L’appareil de l’Etat, l’Armée, la Justice sont restés aux mains des enracinés du régime déchu. Les médias à la botte d’un système corrompu et les artistes, dont la survie dépend pour beaucoup d’une industrie longtemps nourrie aux biberons de la corruption de l’ère Moubarak, ne pouvaient laisser cette démocratie embryonnaire arriver au stade de fœtus. Il fallait la faire avorter et pour ce faire, il fallait préparer l’opinion, quitte à piétiner toute déontologie et à laisser les rênes aux plus corrompus, aux plus obscènes et aux plus abjects du paysage médiatique et culturel de l’Egypte.

Les causes sont multiples, celles-ci en sont quelques unes, mais il est certain qu’il faut être aveuglé par la haine pour justifier le massacre qui a dispersé une manifestation et stoppé une transition démocratique dans un bain de sang.
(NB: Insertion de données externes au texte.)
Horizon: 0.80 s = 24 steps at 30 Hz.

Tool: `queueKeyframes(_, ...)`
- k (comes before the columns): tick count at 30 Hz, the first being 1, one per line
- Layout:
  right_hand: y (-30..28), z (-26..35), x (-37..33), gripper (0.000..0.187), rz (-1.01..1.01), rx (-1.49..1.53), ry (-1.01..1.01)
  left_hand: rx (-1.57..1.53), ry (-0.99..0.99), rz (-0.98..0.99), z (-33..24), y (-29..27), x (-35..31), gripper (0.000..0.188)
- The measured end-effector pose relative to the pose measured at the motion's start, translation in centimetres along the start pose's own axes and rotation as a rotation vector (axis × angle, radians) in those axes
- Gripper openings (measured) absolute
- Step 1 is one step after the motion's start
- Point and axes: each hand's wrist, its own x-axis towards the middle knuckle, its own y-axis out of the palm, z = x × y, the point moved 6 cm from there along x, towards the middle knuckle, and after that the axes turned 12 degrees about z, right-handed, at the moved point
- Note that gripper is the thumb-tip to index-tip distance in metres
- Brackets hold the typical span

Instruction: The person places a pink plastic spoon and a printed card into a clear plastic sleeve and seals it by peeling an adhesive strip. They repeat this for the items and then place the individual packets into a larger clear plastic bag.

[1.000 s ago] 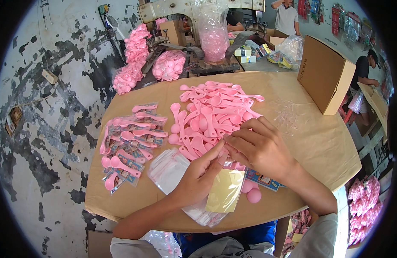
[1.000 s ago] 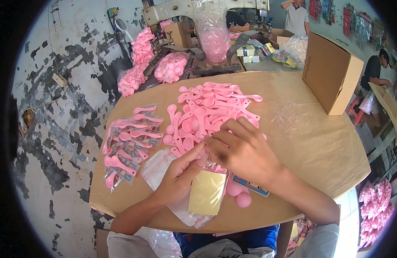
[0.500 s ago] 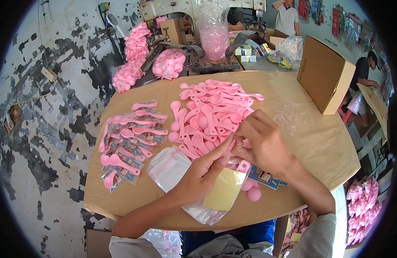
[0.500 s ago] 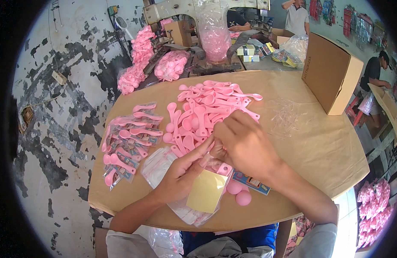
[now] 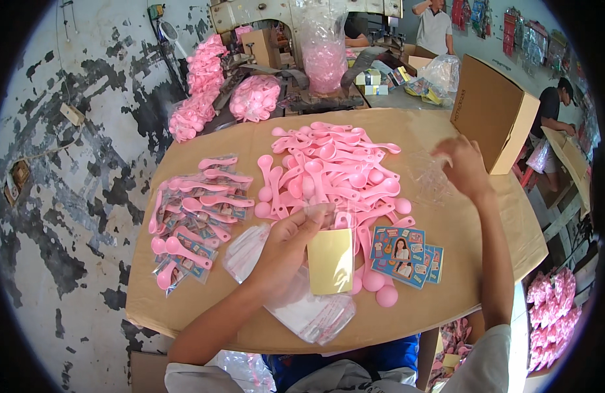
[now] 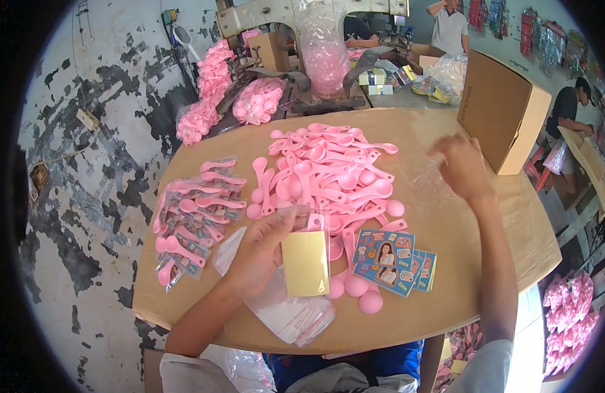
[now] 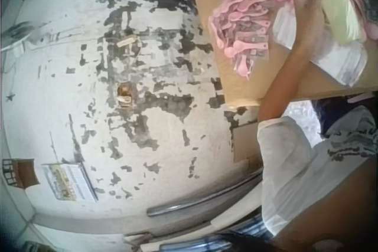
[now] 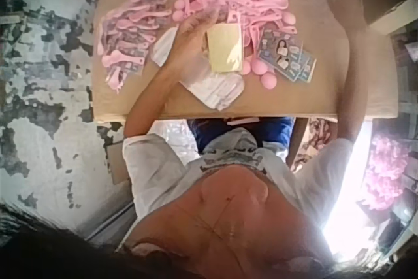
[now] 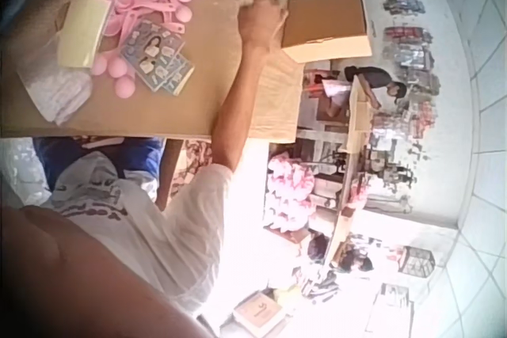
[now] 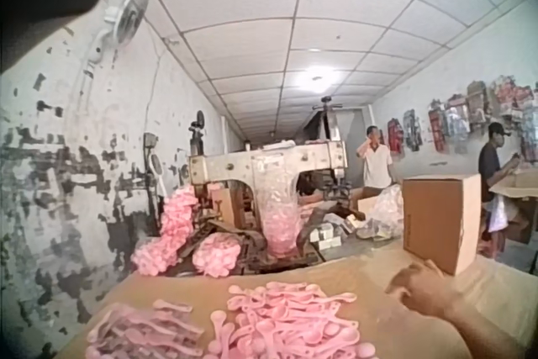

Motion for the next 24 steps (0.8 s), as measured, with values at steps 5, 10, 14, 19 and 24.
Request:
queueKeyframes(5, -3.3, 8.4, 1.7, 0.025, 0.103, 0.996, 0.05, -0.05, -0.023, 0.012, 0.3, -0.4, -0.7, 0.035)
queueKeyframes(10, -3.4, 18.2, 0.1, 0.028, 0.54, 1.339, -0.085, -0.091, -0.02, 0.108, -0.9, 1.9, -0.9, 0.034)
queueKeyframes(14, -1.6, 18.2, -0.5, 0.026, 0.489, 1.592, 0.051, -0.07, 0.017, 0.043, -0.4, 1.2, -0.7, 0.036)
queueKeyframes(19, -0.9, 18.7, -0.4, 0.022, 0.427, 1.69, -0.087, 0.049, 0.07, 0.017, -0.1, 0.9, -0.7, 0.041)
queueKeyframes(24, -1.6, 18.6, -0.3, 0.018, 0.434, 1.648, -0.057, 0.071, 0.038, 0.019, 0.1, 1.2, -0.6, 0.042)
Le scénario se répète : la démocratie est un processus que les payeurs approuvent, ce que les Etats- Unis ont fait au tout début, mais il y a toutefois une limite. Cette démocratie doit mettre au pouvoir un régime sous tutorat. L’exemple palestinien n’est pas loin. L’argent des lobbies sionistes est déterminant dans la vie politique américaine, Israël pèse de tout son poids. Tant que ces influences persisteront, la révolution égyptienne ne  reprendra pas son cours.

Quelle liberté a-t-on si l’armée de son pays dépend des dons des USA ? L’échec, espérons-le passager, de l’expérience égyptienne prouve que les révolutions ne peuvent pas se mettre debout, tandis que les corrompus ont encore les mains libres et que le déclin moral est criant.